Tactile paving on our streets and train station platforms is vital to the safety and independence of blind and partially sighted pedestrians. But how does it work?
Tactile paving consists of a pattern of raised surfaces. This can be dots, bars, or lozenge bumps to warn people with sight loss of any dangers or obstacles they may be approaching, such as a crossing, steps, or the edge of a train station platform.
The little-known language of our pavements
Tom Scott is a YouTube video creator with over 700,000 followers, covering topics such as science, history, and many of the weird and wonderful things in this world.
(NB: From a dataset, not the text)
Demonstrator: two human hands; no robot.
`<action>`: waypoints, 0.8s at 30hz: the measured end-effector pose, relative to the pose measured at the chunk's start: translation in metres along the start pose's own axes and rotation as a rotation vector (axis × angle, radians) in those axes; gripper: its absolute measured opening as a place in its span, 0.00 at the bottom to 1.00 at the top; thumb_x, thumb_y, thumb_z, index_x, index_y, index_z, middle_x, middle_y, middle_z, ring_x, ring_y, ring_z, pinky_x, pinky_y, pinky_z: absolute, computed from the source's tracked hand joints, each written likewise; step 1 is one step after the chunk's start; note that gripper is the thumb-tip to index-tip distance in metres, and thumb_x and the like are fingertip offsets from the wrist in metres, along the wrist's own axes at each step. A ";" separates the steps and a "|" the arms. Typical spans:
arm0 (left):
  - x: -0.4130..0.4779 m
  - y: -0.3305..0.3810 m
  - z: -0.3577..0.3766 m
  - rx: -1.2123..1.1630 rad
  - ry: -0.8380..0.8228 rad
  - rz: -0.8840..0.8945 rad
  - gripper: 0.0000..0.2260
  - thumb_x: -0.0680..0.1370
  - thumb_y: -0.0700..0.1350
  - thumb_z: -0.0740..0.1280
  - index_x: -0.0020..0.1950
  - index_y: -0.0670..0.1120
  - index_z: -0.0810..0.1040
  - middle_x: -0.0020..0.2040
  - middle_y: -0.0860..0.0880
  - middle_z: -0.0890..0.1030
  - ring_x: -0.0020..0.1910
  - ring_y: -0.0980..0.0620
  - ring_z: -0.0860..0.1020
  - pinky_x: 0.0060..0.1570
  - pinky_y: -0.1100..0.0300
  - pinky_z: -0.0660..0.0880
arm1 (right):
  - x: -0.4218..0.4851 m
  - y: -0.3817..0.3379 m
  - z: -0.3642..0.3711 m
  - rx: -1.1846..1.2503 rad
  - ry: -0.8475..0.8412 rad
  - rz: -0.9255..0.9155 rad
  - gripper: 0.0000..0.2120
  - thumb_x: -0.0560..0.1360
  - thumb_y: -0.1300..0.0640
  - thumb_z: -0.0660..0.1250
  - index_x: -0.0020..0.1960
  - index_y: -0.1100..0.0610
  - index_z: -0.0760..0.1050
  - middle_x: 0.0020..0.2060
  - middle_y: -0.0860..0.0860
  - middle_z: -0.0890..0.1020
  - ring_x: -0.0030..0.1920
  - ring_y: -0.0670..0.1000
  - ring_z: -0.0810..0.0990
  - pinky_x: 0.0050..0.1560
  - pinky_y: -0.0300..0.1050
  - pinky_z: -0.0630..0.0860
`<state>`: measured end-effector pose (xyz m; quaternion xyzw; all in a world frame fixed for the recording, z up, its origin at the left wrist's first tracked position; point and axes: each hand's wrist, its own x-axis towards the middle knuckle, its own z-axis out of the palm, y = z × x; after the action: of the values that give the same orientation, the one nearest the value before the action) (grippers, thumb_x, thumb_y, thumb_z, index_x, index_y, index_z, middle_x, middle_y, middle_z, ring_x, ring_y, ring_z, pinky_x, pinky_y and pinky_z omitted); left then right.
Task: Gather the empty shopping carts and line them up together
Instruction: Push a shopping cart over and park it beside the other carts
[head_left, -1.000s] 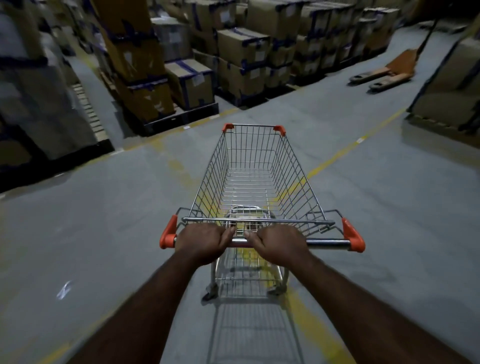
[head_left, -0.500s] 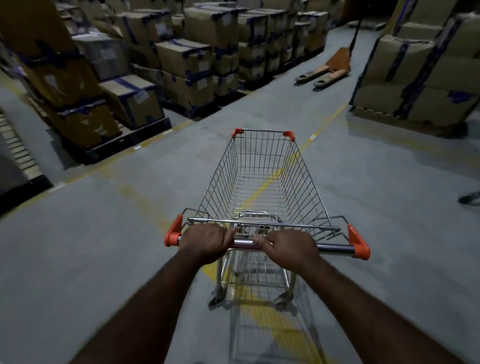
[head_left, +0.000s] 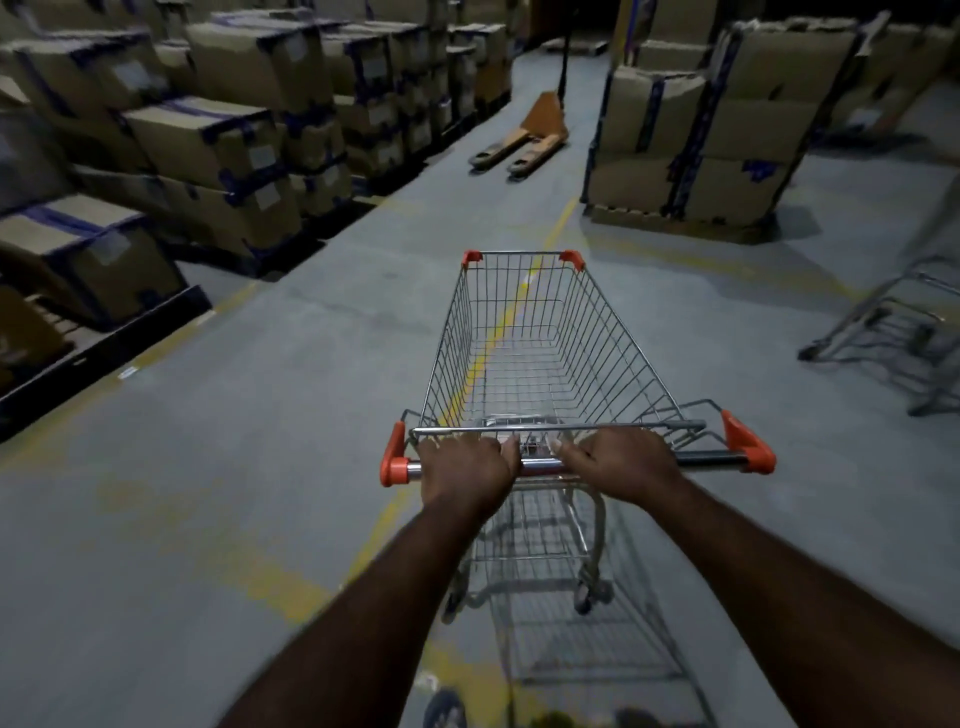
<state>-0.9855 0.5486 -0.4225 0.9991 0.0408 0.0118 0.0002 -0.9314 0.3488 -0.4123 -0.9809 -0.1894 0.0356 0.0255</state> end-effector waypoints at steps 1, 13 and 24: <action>0.017 0.004 0.000 0.000 -0.012 0.003 0.27 0.84 0.59 0.46 0.56 0.48 0.82 0.53 0.45 0.83 0.53 0.42 0.80 0.63 0.42 0.67 | 0.014 0.007 -0.002 -0.002 -0.006 0.028 0.37 0.77 0.26 0.44 0.37 0.52 0.78 0.32 0.47 0.78 0.39 0.51 0.78 0.45 0.45 0.74; 0.211 0.018 0.007 -0.140 -0.133 0.318 0.34 0.80 0.71 0.42 0.51 0.51 0.80 0.47 0.50 0.83 0.50 0.46 0.81 0.50 0.52 0.75 | 0.150 0.083 -0.011 -0.051 0.019 0.198 0.38 0.77 0.27 0.45 0.43 0.54 0.83 0.39 0.52 0.83 0.45 0.55 0.82 0.45 0.45 0.75; 0.392 0.098 0.008 -0.071 0.002 0.258 0.29 0.80 0.71 0.46 0.40 0.52 0.75 0.39 0.51 0.82 0.42 0.48 0.82 0.43 0.55 0.77 | 0.308 0.210 -0.025 -0.060 0.049 0.186 0.43 0.75 0.25 0.38 0.45 0.53 0.84 0.35 0.51 0.80 0.41 0.55 0.80 0.44 0.46 0.74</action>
<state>-0.5865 0.4833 -0.4211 0.9954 -0.0885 0.0139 0.0341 -0.5665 0.2687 -0.4190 -0.9952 -0.0978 0.0084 -0.0027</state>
As part of his series Things You Might Not Know, Tom investigates ‘the little-known patterns on British streets’.
With the help of our Regional Campaigns Officer for London, Richard Holmes, Tom sets out to understand what exactly these bumpy markings on the pavement are and decode the meaning of tactile paving that so many people with sight loss depend on.
"Boroughs in London, councils outside of London, seem to be moving towards aesthetic considerations. They’re changing the colours to darker greys, so it blends in more. By definition if it blends in more, it’s harder for partially sighted people – such as myself – to see. Or obviously, in a more dire situation, people could find themselves in the road, not knowing they’re in the road.” – Richard Holmes
What have RNIB been doing about it?
In 2015, the Department for Transport (DfT) held some consultations around tactile paving. As well as sending in our own response to this, we supported many blind and partially sighted people to attend the consultation in person, and to submit written responses.
You can read our response to the consultation:
Happily, the DfT announced that their current proposals to change tactile paving regulations had been dropped.
While we agree with the need to update the regulations, we robustly opposed changes to the regulations which would have affected the size, shape and contrast of tactile paving.
The DfT said the proposals would be dropped and more research done before any changes are brought into effect. We were also asked by the DfT to sit on a steering group to help advise the direction of this new work. This is a great example of what happens when you empower campaigners to make ensure their voice is heard.
In 2020, Cleveland Gervais, who had sight loss, tragically died after he fell from a train station platform and was struck by a train. The platform had no tactile paving fitted and it was found to be a contributing factor to his death.
This was not an isolated incident. Blind and partially sighted travellers are disproportionally at risk of falling at stations – up to 15 per cent of people falling from platforms are blind or partially sighted, despite representing just 3.3 per cent of the UK’s population.
RNIB have raised concerns with both the DfT and the Office of Road and Rail. We have been campaigning for the installation of tactile paving in all stations as a matter of urgency.